In making her recommendation regarding the appropriate intensity and frequency of instruction that Lucas required, Goff relied on a pre-publication draft of Geraldine Dawson and Julie Osterling’s Early Intervention in Autism in The Effectiveness of Early Intervention: Second Generation Research (M.J. Guralnick ed., 1997), which examined eight examples of model early intervention programs for children with autism, including discrete trial training and developmentally sequenced services and individualized behavior programs. See E.R. Tab 9; Dawson & Osterling at 307-308. Researchers in that study concluded that “despite somewhat diverse intervention strategies and philosophical approaches, all of the programs were quite effective in fostering positive school placements, significant developmental gains, or both for a substantial percentage of their students.” Id. at 314. They determined that the following elements were common to virtually all of the reviewed programs: (1) a broad curriculum, including skills relating to assimilating one’s environment, imitating others, comprehending and using language, playing with toys and interacting socially with others; (2) a highly supportive teaching environment; (3) predictability; (4) a functional approach to problem behaviors; (5) transition from preschool; and (6) family involvement.
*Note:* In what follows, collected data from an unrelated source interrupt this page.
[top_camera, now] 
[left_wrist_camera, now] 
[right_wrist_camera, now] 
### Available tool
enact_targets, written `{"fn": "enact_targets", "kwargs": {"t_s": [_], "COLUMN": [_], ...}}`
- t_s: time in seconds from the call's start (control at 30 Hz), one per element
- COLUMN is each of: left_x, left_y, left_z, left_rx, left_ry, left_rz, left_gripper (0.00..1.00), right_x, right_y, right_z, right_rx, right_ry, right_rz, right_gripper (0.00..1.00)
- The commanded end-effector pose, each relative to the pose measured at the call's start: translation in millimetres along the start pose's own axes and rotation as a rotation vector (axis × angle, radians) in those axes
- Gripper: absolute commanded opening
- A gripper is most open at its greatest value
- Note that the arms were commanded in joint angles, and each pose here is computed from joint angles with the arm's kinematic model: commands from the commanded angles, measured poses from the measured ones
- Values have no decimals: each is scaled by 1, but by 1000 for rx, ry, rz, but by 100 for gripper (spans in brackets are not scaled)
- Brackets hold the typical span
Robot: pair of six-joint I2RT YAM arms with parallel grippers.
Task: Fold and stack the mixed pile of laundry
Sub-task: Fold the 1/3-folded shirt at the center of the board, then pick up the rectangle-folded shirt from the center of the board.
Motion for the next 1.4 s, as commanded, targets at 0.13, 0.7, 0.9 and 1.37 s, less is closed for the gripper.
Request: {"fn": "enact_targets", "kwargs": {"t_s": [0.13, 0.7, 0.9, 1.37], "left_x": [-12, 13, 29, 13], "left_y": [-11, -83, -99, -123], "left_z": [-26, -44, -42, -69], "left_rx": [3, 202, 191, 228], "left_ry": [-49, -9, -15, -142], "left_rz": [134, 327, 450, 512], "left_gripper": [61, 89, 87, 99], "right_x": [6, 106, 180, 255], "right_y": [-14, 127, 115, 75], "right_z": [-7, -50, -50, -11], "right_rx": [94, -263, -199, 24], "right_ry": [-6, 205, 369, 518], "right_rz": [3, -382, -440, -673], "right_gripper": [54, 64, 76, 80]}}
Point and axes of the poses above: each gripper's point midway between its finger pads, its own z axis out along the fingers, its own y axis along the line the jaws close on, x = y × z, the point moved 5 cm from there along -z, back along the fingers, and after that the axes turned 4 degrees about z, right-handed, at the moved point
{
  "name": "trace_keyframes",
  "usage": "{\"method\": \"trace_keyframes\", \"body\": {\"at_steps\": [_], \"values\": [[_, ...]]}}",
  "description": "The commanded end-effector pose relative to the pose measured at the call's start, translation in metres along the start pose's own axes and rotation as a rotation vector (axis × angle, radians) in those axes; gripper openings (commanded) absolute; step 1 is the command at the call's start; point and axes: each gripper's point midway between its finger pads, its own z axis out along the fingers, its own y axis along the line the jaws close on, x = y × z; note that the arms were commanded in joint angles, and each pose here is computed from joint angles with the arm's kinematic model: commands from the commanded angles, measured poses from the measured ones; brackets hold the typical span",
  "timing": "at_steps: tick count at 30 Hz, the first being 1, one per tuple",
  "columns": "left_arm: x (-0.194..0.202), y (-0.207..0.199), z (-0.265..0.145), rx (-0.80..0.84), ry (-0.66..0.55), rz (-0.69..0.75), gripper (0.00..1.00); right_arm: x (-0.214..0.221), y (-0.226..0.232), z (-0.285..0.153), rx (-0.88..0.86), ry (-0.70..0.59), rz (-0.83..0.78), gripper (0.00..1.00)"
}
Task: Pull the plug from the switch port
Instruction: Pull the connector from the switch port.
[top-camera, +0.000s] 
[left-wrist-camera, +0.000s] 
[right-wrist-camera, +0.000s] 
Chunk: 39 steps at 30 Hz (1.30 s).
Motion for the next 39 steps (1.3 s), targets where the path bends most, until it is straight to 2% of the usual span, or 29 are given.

Id. at 314-320. All of the programs in the study involved at least 20 hours per week of school-based intervention, except the LEAP “typical preschool-programming,” which involved 15 hours per week. Id. at 308.
Following 'an initial Individual Family Service Plan (“IFSP”) meeting in November 1995, a multidisciplinary team met from February to March 1996 to set goals for Lucas and to organize a development plan tailored to these goals. E.R. Tab 2; Final Order at 3^4. Present at these meeting were the Adams, a member of the Coalition for Parent Education, a Child Development Center (“CDC”) behavioral consultant, a director of the Behavioral Intervention Program at CDC, a family consultant who regularly worked with Lucas, the regional autism specialist, the director of EIS for the Southern Oregon Region, a CDC director and a staff member from the Medford School District.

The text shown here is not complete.